Der größte Teil der eingesparten Zeit kommt den Arbeitgebern zugute
Eine aktuelle Studiegefunden dass Pendler zwar durch die Vermeidung von Fahrten viel Zeit sparen, ein Großteil dieser „eingesparten Zeit“ jedoch ihren Arbeitgebern zurückgeht.
Einer Studie des National Bureau of Economic Research (NBER) zufolge verbrachten diejenigen, die während der Pandemie von zu Hause aus arbeiteten, durchschnittlich 40 Prozent ihrer eingesparten Zeit mit Haupt- und Nebenbeschäftigungen, 34 Prozent mit Freizeit (24 Minuten) und 11 Prozent mit Pflege (8 Minuten).
Längere Pendelstrecken führen zu geringerem Wohlbefinden
Toon Zijlstra und Ann Verhetsel stellten in ihrer Analyse der „Pendlerbelastung“ in 35 europäischen Ländern einen klaren Zusammenhang zwischen längeren Pendelzeiten und geringerem Wohlbefinden fest.
Ihre Untersuchungen zeigen, dass Personen mit längeren Arbeitswegen tendenziell ein geringeres Wohlbefinden angeben.
Zufriedenheit mit dem öffentlichen Nahverkehr in europäischen Hauptstädten und Städten variieren erheblich.

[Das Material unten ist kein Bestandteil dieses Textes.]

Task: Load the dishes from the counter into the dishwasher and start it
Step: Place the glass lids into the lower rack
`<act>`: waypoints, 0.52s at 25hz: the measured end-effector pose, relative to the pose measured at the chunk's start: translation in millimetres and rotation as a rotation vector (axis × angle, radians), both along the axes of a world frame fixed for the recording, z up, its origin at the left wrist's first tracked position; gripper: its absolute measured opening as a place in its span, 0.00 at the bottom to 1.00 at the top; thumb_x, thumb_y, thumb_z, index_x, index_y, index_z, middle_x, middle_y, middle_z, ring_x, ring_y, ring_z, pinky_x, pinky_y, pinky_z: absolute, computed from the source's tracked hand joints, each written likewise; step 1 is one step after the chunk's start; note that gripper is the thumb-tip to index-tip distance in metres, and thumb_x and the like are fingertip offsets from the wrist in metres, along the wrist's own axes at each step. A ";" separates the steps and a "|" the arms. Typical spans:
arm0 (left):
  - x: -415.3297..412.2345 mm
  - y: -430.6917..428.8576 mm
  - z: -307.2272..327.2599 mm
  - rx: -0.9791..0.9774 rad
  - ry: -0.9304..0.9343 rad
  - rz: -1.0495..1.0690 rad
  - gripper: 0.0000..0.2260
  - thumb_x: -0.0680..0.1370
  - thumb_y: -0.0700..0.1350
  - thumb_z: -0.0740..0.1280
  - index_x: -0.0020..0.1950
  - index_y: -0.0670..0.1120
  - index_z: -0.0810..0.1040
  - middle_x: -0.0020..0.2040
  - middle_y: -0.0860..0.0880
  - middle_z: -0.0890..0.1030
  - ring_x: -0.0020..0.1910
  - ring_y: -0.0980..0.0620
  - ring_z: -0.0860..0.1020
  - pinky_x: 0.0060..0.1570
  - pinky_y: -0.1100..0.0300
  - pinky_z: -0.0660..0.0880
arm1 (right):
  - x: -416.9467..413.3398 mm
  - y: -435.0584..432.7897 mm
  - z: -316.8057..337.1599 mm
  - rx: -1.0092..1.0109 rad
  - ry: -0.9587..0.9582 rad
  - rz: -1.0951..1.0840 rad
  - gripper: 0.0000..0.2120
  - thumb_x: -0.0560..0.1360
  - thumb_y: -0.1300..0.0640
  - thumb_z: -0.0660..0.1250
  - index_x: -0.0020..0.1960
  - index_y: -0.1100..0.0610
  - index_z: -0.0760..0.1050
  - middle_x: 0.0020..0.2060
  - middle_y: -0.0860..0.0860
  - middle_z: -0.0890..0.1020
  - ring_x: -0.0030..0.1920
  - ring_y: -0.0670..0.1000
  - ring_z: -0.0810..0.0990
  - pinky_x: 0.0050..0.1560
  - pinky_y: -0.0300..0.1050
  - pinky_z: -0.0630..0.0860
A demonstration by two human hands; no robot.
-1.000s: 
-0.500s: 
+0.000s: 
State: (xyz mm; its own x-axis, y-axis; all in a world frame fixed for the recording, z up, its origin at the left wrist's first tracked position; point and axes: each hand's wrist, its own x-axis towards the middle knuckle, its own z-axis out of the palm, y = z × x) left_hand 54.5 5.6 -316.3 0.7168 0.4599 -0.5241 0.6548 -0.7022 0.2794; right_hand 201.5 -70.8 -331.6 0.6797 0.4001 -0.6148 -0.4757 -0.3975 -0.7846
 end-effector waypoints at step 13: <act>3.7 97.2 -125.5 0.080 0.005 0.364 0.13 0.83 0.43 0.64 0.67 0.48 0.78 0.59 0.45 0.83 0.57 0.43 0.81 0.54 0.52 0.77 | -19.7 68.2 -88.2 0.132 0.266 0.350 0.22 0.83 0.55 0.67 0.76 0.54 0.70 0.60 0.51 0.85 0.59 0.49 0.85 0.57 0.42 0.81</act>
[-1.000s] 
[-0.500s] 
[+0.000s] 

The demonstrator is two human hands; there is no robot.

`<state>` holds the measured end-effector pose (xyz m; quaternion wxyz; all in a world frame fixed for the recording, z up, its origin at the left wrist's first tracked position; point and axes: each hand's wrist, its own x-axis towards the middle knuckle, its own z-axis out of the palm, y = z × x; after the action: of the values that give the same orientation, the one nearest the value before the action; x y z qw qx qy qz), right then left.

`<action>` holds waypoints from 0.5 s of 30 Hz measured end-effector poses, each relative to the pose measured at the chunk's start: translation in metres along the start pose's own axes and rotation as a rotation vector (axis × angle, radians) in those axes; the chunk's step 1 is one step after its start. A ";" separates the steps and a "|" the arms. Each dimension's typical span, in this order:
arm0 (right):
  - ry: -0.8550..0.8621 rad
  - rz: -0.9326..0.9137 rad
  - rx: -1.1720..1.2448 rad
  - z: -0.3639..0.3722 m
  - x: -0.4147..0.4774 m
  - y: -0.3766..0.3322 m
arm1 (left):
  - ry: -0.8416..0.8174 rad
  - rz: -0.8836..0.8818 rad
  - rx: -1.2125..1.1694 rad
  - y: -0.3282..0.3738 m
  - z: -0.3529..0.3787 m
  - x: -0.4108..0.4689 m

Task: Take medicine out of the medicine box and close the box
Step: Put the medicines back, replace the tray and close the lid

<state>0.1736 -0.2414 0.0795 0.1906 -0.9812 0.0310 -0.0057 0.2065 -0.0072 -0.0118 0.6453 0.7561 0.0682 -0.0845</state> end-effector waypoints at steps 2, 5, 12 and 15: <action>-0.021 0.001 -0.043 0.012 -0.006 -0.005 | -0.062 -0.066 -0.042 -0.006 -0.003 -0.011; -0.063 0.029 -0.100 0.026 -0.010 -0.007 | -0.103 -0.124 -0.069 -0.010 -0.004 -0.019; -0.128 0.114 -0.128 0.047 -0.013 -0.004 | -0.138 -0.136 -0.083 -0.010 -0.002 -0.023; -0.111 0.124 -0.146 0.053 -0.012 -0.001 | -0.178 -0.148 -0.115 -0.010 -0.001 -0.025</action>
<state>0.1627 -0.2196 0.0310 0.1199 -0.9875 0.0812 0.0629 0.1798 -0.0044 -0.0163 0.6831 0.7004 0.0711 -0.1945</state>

Was bedeutet Pendelzeit wirklich?
Laut Eurostat bezieht sich die übliche Pendelzeit auf das am häufigsten genutzte Verkehrsmittel bei normalem Wetter, ausgenommen extreme Bedingungen oder ungewöhnlichen Verkehr.
Bei gleichmäßiger Nutzung beider Verkehrsmittel (z. B. die Hälfte der Zeit ein Auto und die andere Hälfte einen Bus) schätzen die Befragten die durchschnittliche Pendelzeit.